On Behalf of | Jan 9, 2023 | Social Security Disability

The average adult professional doesn’t know much about Social Security Disability Insurance (SSDI) benefits. The one thing they may know, other than the fact that they help fund the program with their tax withholdings from each paycheck, is that quite a few people end up denied benefits.

The Social Security Administration (SSA) has a reputation for being very harsh in its analysis of disability applications. Many people don’t get benefits when they initially apply. It can be hard even for those who know they can no longer work to convince the SSA that they need disability support.

For blue-collar workers who only have a marginal education, there is a special rule that might make qualifying for benefits easier.

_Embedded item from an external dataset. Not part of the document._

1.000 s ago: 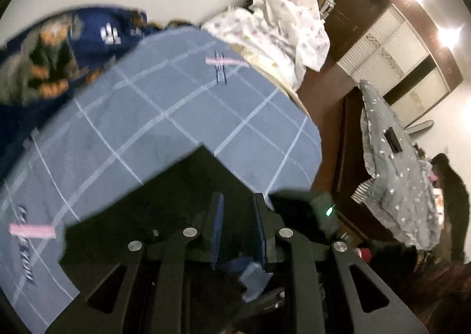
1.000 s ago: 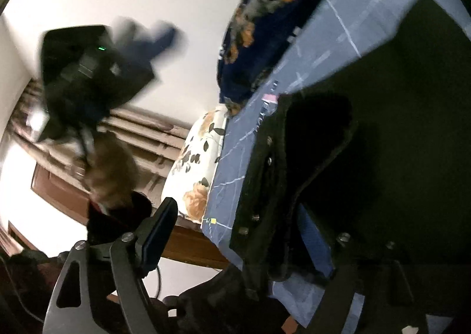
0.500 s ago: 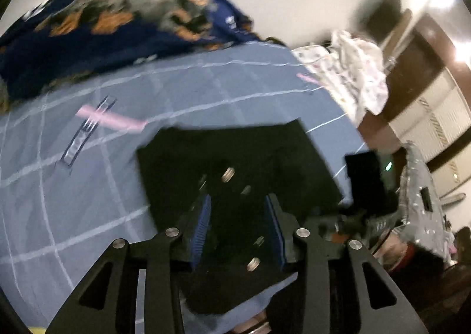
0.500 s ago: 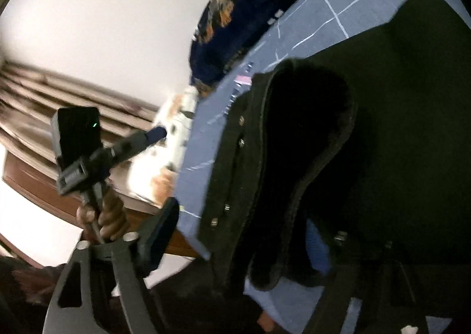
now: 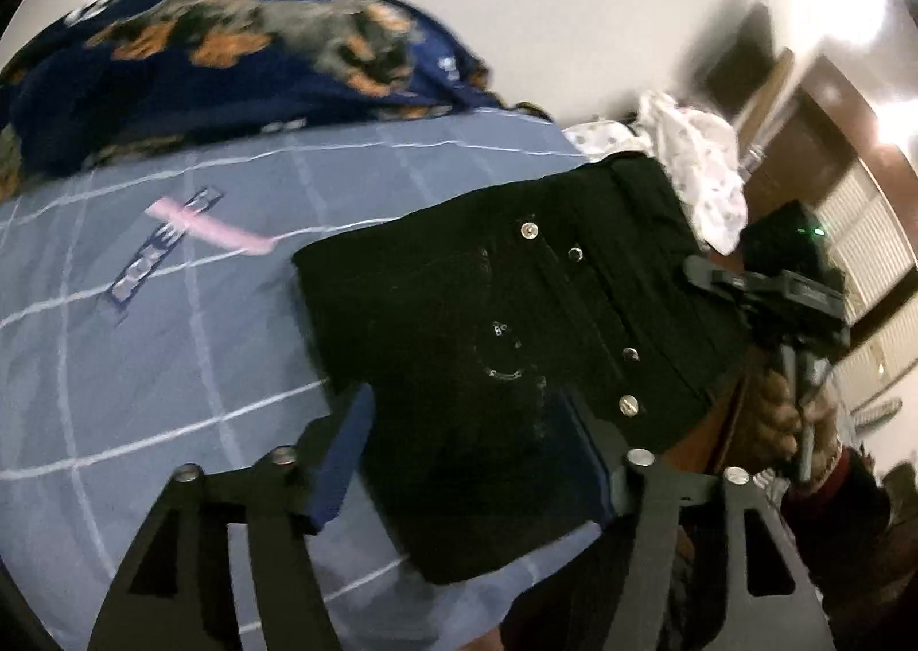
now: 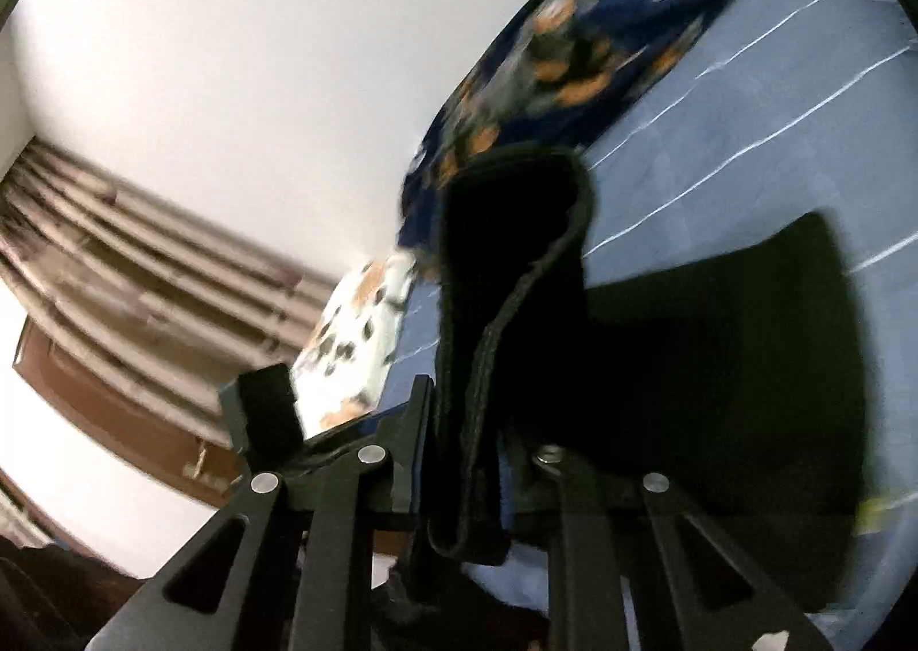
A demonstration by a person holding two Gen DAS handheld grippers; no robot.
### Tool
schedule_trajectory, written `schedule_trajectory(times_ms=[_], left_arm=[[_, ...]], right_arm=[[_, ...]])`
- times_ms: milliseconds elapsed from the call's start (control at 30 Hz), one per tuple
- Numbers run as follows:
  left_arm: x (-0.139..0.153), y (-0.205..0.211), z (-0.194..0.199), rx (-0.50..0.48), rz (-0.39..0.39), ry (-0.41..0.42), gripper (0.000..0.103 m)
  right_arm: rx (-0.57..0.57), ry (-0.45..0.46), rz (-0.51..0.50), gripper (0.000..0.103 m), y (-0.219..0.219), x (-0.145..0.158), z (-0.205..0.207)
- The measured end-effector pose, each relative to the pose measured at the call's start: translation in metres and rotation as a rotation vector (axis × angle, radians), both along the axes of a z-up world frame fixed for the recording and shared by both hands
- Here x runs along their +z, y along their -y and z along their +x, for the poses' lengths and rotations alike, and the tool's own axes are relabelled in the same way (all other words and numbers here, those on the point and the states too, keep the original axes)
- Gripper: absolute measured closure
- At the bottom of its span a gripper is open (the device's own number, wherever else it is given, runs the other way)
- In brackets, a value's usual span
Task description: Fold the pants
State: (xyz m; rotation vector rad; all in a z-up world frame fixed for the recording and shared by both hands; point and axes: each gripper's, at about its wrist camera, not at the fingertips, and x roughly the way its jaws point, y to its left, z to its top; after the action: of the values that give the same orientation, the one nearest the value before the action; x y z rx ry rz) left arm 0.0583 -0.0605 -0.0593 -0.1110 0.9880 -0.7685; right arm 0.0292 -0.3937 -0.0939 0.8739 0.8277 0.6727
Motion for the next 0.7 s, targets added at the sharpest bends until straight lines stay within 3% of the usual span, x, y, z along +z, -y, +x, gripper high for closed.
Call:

The disability standard is different for blue-collar workers

When the SSA reviews someone’s application for SSDI benefits, the primary concern is whether or not their condition meets the official standard for a total disability. The condition must prevent someone from engaging in any form of gainful employment.

Someone injured and unable to continue working the same job typically doesn’t qualify for SSDI and must instead move into any lower-paying profession available if they are able to perform some work functions.

The standard is less strict for those who have worked for at least 35 years in a highly-physical profession. Those who only have a marginal education and who have performed physical labor throughout their careers can potentially qualify for SSDI benefits when a medical condition or injury leaves them unable to work in the same profession.

Even if they could potentially pursue other employment opportunities, they may qualify for benefits based on the physical damage caused by manual labor and the marginal education that will keep them out of better-paying opportunities.

Getting benefits can still be an uphill battle

Even if you believe you could qualify for SSDI benefits based on your medical condition and your employment history, you might still receive a rejection notice in the mail. Getting benefits in a timely manner or successfully appealing after an initial denial will be important for your financial stability when you can no longer work to support yourself.

Bringing in professional help may increase your chances of success when applying for SSDI benefits or appealing an unfavorable decision.